Why Not Keep It on The Edge
However, the question remains why it is optimal to pool together time series data on the edge into a cloud environment. That concern is actually missing the point, Gilmore said. The issue is that Edge Data Replication is “less about shipping to the cloud than it is about intelligently distributing storage and analytics workloads from edge to cloud in the most logical way possible. Sending sensor data straight to the cloud, analyzing it there, and returning insights to the edge is impractical for the real-time demands of IIOT applications,” Gilmore said. “On the other hand, loading up infrastructure at the edge with the horsepower needed to enable cloud-like machine learning, global visibility and other resource-intensive processing is also impractical due to the current constraints of hardware and network availability and reliability at the edge.”
A key takeaway is that Edge Data Replication enables “a best of both worlds solution” where localized and highly precise data is collected, stored and analyzed at the edge for those real-time use cases and can be strategically mirrored to cloud compute and storage or for global visibility where reduced precision is acceptable and often desirable due to cloud-provider ingress and egress costs,” Gilmore said.
In a demo, Sam Dillard, senior product manager, for InfluxData, IoT/edge, described how Edge Data Replication can serve as a central hub or visibility “into your entire your entire infrastructure, your whole fleet.” A car manufacturer can make use of this central data hub since it might have facilities around the world with operators local to the different sites that are operating equipment and creating data locally at these sites. Edge Data Replication provides all of the data in the cloud where you have your data scientists, business analysts, other engineers payment and they’re getting a holistic picture of the entire fleet,” Dillard said.
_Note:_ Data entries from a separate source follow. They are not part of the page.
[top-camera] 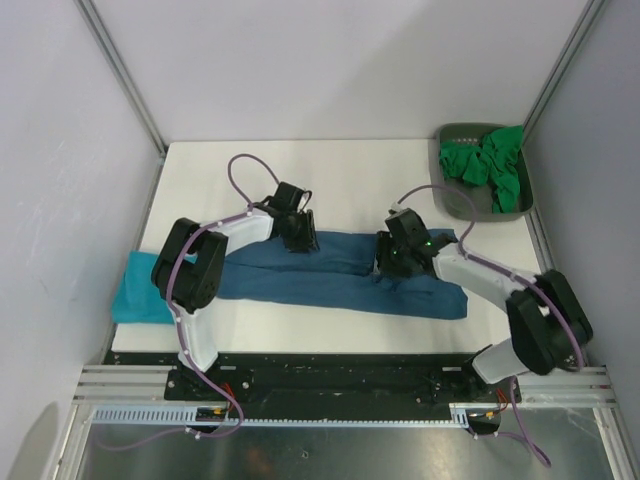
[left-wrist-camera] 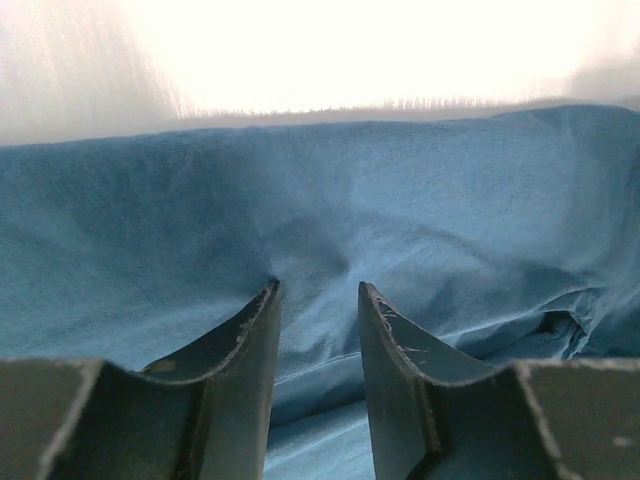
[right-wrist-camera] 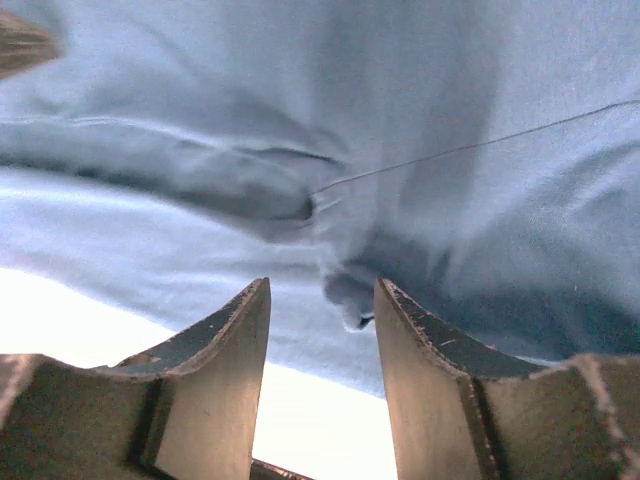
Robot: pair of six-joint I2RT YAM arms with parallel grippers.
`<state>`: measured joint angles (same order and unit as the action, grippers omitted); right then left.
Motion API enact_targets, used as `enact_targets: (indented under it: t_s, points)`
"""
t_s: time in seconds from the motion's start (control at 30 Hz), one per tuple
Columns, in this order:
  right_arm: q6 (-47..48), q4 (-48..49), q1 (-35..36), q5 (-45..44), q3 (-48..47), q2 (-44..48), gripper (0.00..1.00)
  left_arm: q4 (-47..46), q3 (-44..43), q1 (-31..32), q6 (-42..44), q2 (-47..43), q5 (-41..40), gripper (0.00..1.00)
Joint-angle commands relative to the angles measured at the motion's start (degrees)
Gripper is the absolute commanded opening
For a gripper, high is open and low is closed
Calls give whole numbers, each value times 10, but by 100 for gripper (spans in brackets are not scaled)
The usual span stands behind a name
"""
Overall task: Fold and stack the t-shirts
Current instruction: Fold the other side of the tshirt into a rectangle
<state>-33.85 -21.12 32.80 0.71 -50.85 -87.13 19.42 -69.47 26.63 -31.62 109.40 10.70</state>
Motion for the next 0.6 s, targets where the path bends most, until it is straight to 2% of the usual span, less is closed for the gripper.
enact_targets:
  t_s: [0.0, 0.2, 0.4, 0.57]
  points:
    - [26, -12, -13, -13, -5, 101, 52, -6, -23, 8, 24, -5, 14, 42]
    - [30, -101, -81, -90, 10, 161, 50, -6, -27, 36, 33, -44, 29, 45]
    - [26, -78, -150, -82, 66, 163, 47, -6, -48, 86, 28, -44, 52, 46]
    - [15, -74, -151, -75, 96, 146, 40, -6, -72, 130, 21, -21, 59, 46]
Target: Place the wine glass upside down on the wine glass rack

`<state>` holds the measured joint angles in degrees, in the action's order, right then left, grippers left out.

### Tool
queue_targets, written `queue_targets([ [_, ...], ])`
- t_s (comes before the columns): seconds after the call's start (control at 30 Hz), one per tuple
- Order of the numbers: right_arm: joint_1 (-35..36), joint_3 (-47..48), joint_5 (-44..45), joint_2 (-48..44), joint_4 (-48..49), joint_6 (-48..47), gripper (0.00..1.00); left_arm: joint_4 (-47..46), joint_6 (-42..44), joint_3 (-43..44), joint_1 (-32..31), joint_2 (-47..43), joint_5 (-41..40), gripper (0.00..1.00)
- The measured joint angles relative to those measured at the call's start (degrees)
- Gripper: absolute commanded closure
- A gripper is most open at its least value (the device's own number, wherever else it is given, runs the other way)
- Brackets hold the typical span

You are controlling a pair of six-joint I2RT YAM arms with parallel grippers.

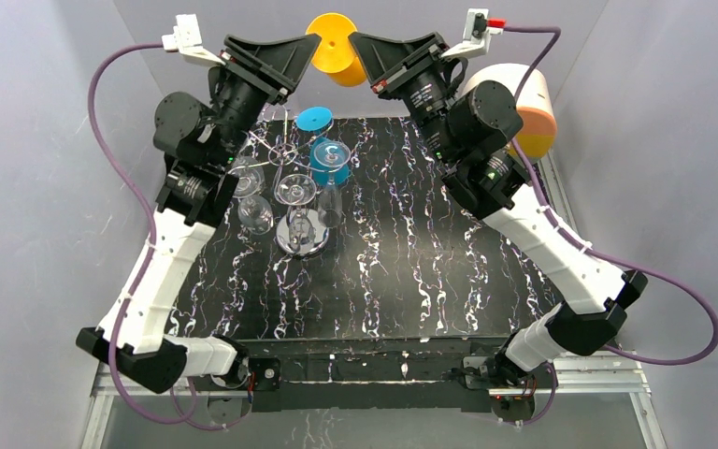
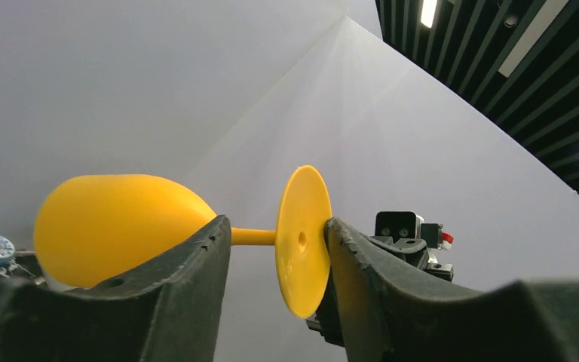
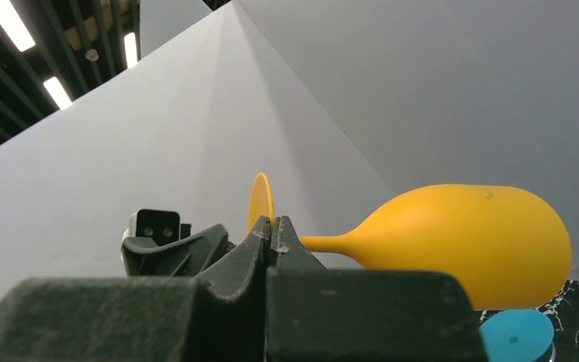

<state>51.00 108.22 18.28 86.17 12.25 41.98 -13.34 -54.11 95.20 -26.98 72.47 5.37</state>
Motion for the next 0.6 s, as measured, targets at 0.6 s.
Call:
queue_targets([
  [0.6, -0.3, -0.4, -2.3, 0.0, -1.7, -4.0, 0.62, 1.3, -2.9, 1.2, -0.2, 1.2, 2.0, 1.00],
])
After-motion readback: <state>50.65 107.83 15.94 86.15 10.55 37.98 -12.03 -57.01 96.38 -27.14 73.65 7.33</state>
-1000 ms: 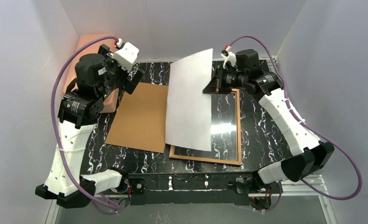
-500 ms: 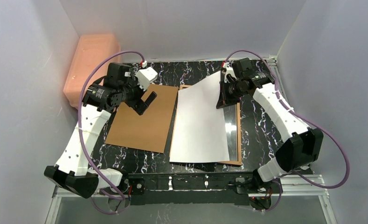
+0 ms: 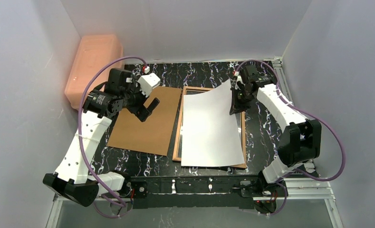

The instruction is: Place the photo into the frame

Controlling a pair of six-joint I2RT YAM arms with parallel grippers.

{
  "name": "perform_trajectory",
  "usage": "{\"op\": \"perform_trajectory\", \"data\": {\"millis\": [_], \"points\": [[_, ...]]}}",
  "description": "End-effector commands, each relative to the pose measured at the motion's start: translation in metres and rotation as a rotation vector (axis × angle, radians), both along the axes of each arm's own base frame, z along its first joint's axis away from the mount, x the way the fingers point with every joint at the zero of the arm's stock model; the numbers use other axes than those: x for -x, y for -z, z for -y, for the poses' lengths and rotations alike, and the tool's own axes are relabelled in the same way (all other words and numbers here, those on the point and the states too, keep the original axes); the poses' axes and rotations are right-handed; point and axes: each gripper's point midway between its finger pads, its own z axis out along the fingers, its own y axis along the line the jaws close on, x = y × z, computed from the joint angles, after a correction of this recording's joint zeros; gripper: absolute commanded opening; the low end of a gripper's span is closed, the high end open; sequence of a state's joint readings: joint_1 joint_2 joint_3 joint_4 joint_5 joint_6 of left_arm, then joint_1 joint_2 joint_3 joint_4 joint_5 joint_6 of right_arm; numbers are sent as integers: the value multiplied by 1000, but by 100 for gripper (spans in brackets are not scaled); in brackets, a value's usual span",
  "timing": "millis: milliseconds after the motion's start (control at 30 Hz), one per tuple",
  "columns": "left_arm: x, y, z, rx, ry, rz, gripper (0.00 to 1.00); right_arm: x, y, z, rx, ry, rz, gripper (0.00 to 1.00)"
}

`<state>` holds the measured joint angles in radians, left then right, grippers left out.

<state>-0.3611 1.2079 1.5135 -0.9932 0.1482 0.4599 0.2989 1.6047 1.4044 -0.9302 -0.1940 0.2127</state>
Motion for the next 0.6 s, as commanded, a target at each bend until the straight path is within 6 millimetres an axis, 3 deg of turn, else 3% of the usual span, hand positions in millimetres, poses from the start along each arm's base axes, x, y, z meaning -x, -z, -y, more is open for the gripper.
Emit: {"op": "perform_trajectory", "data": {"millis": [0,233,567], "points": [[7,3,0,22,-8,-22,98,-17,-3,7,-10,70,85,1],[8,3,1,28,-17,-30,98,-22,12,16,2,114,86,1],[14,3,-2,23,-21,-36,98,-39,11,16,-5,125,151,1]]}}
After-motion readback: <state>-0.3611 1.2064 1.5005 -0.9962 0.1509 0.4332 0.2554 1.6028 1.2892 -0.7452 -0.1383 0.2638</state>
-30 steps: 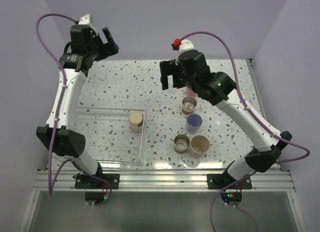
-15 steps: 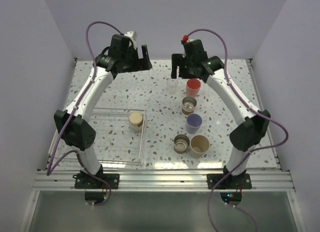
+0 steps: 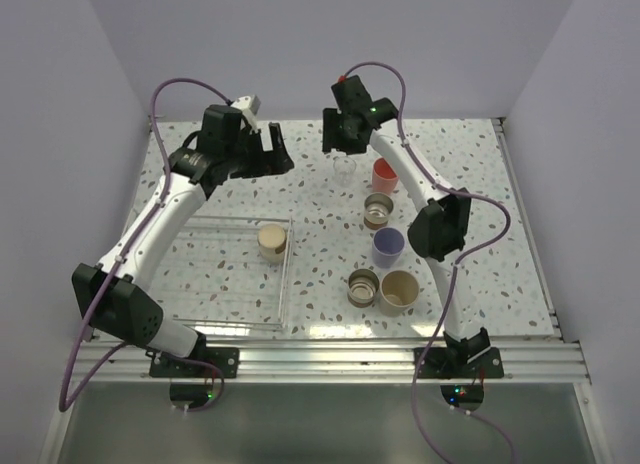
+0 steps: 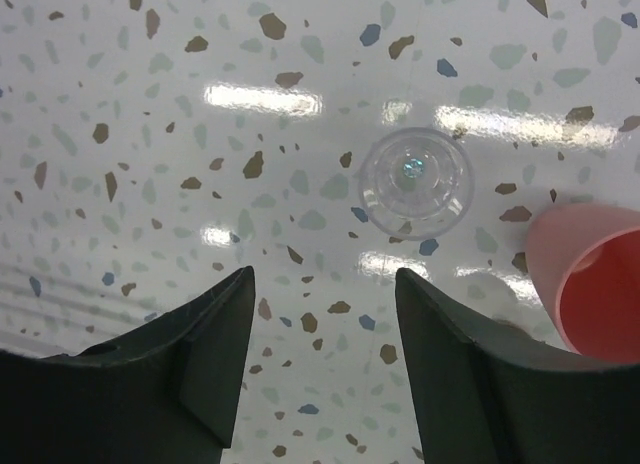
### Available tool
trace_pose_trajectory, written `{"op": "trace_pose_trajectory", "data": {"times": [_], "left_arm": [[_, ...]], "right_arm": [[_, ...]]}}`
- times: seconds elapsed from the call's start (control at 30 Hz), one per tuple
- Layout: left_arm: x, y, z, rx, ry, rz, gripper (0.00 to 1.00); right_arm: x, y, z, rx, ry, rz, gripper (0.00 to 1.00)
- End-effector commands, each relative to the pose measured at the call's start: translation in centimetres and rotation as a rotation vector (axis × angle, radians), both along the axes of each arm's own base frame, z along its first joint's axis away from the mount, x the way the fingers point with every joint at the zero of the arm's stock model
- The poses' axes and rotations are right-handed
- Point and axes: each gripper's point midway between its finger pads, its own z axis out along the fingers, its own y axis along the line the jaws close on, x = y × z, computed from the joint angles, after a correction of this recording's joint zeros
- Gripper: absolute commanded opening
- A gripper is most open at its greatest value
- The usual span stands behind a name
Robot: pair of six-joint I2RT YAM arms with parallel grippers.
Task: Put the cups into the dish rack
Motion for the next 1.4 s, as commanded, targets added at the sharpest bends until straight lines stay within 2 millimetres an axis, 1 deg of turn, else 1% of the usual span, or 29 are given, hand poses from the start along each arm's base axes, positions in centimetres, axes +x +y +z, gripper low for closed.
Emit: {"op": "trace_pose_trajectory", "data": {"times": [0.0, 0.03, 0.07, 0.1, 0.13, 0.17, 0.2, 0.27, 0.3, 0.37, 0.4, 0.43, 0.6, 0.7, 0.83, 0.93, 0.97, 1.03, 1.07, 1.13, 1.23, 1.27, 1.37], "left_arm": [[-0.8, -0.2, 1.3, -0.044, -0.06, -0.007, 1.0], [-0.9, -0.2, 1.2, -0.043, -0.061, -0.007, 1.0], [-1.2, -0.1, 1.3, -0.045, -0.065, -0.008, 1.0], [-1.2, -0.2, 1.2, -0.051, -0.069, -0.015, 1.0], [-1.5, -0.2, 0.6, -0.051, -0.056, -0.019, 1.0], [-1.6, -0.3, 0.4, -0.055, -0.054, -0.023, 1.0], [-1.7, -0.4, -0.2, -0.057, -0.043, -0.025, 1.0], [-1.7, -0.4, -0.7, -0.058, -0.035, -0.028, 1.0], [-1.6, -0.6, -0.7, -0.062, -0.037, -0.031, 1.0], [-1.4, -0.7, -1.3, -0.057, -0.025, -0.037, 1.0], [-1.3, -0.8, -1.2, -0.057, -0.029, -0.044, 1.0], [-1.1, -0.9, -1.5, -0.051, -0.022, -0.048, 1.0], [-0.9, -1.2, -2.2, -0.05, -0.007, -0.062, 1.0], [-0.7, -1.4, -2.8, -0.047, 0.002, -0.071, 1.0], [-0.2, -1.6, -3.3, -0.041, 0.011, -0.079, 1.0], [0.0, -1.7, -3.3, -0.036, 0.008, -0.083, 1.0], [0.0, -1.7, -3.3, -0.036, 0.01, -0.084, 1.0], [0.0, -1.7, -3.6, -0.029, 0.017, -0.084, 1.0], [0.0, -1.6, -3.8, -0.026, 0.02, -0.083, 1.0], [0.1, -1.5, -3.8, -0.023, 0.02, -0.081, 1.0], [0.1, -1.3, -3.8, -0.015, 0.02, -0.074, 1.0], [0.0, -1.3, -3.9, -0.011, 0.022, -0.074, 1.0], [0.0, -1.0, -4.0, -0.003, 0.028, -0.068, 1.0]], "right_arm": [[0.3, -1.5, -0.1, -0.045, -0.005, -0.049, 0.61], [0.4, -1.7, -0.3, -0.061, -0.008, -0.049, 0.62], [0.6, -1.9, -1.2, -0.085, 0.001, -0.048, 0.62], [0.9, -2.3, -1.3, -0.104, -0.004, -0.053, 0.63], [1.0, -2.5, -1.7, -0.118, 0.0, -0.053, 0.64], [1.2, -3.0, -2.3, -0.127, 0.01, -0.06, 0.64], [1.2, -3.2, -2.9, -0.132, 0.022, -0.069, 0.64], [1.5, -3.8, -3.5, -0.145, 0.032, -0.079, 0.64], [1.6, -3.9, -4.4, -0.153, 0.046, -0.081, 0.64], [1.8, -4.1, -5.0, -0.158, 0.052, -0.084, 0.64], [2.1, -4.1, -5.4, -0.158, 0.054, -0.088, 0.64], [2.2, -4.2, -5.6, -0.161, 0.054, -0.093, 0.64], [3.1, -4.7, -6.1, -0.165, 0.047, -0.115, 0.64], [3.3, -4.9, -6.4, -0.169, 0.048, -0.124, 0.63], [3.4, -4.8, -8.0, -0.175, 0.071, -0.128, 0.6], [3.4, -4.8, -8.7, -0.181, 0.08, -0.132, 0.56], [3.4, -4.9, -9.3, -0.187, 0.09, -0.132, 0.56], [3.3, -4.9, -9.9, -0.188, 0.101, -0.132, 0.55], [3.1, -4.9, -10.5, -0.195, 0.114, -0.13, 0.54], [3.1, -5.0, -11.0, -0.2, 0.124, -0.133, 0.54], [3.0, -5.1, -11.5, -0.208, 0.132, -0.135, 0.49], [3.1, -5.1, -11.6, -0.203, 0.134, -0.138, 0.41], [3.2, -4.7, -11.6, -0.179, 0.126, -0.143, 0.26]]}}
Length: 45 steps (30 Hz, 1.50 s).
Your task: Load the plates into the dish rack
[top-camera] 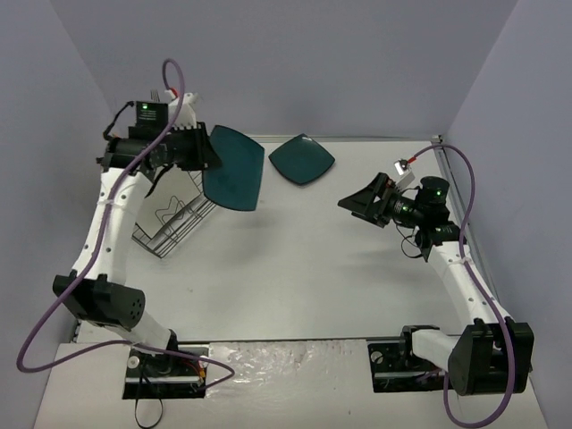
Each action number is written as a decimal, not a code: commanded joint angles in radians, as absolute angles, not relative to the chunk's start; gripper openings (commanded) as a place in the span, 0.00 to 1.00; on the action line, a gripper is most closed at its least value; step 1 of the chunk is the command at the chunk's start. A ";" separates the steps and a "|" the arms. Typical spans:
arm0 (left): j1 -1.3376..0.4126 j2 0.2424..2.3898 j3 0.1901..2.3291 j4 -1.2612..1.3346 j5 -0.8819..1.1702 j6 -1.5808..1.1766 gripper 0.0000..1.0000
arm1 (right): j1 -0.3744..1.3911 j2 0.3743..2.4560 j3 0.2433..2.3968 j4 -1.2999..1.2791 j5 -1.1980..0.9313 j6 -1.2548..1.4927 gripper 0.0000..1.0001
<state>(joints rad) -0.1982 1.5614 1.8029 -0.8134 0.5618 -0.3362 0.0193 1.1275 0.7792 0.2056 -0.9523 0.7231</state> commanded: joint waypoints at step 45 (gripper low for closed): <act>0.040 1.697 1.873 -0.964 0.204 0.731 0.00 | 0.005 1.233 0.807 0.212 -0.904 0.636 1.00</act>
<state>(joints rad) 0.0387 1.7516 1.8489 -1.0361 0.1729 0.7048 0.0116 1.2330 0.7792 0.1673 -0.9047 0.6495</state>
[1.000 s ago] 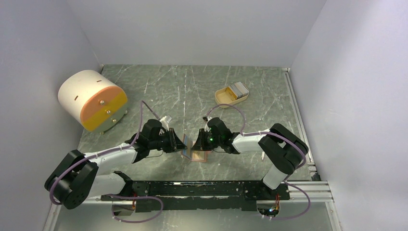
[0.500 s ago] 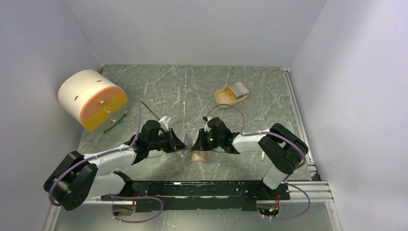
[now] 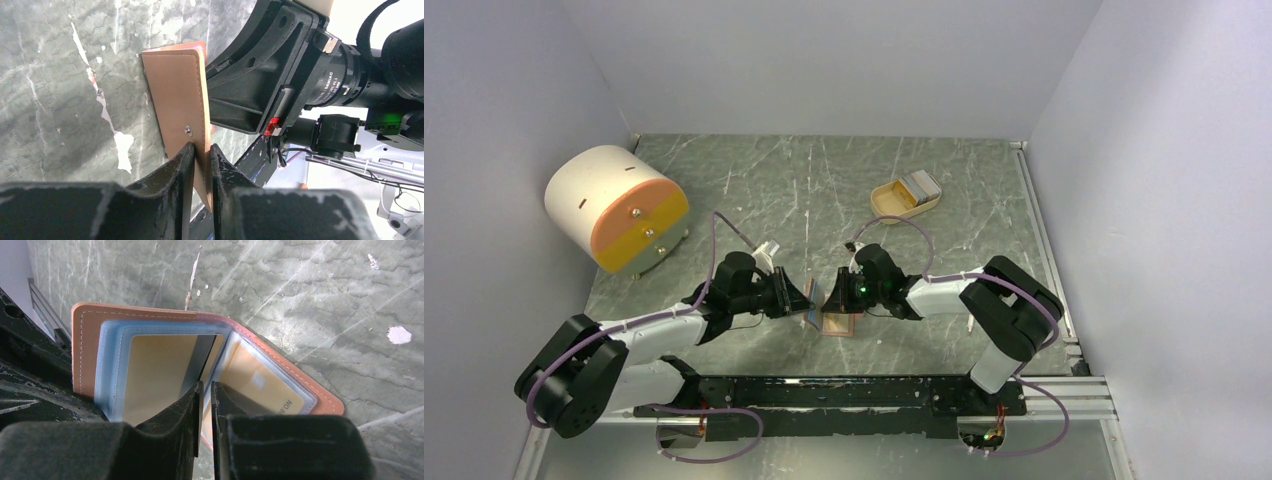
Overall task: Put the credit cards into the card holder
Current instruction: Insert the credit card into the card holder.
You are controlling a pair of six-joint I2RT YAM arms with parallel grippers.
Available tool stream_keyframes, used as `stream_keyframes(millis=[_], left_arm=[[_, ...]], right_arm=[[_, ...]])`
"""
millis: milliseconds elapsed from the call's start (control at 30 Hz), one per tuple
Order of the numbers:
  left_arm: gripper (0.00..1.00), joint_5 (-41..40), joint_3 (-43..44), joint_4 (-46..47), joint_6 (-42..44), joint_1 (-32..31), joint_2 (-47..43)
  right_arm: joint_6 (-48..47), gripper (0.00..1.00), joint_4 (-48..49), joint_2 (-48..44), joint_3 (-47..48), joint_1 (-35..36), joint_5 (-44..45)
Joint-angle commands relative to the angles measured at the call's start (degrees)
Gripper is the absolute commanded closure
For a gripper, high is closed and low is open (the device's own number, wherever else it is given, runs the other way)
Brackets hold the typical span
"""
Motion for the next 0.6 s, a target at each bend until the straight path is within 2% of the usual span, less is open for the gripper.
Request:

Edge-data replication will also become more important in the future since edge environments are expected to continue to see major growth in the near and long term. According to Gartner’s “Market Guide for Hybrid Cloud Storage” by Gartner analysts Julia Palmer and Raj Bala. The edge data will also increasingly need to be accessible in a centralized way, usually through a single API, in ways that DevOps teams can access on an as-needed basis, which Edge Data Replication was designed to do.
“Enterprises are now employing machine learning models and computing at the edge in order to preprocess data rather than just migrating data to the cloud. Rather than one-way archiving, early adopters are doing multidirectional synchronization of data between edge, core data center and public cloud,” Palmer and Bala wrote. “Two-way synchronization allows enterprises to make use of the elastic nature of the compute infrastructure found among cloud service providers. Furthermore, with the upcoming expansion of edge computing, there will be a growing need for solutions that enable data workflow among edge storage and multiple public cloud providers.”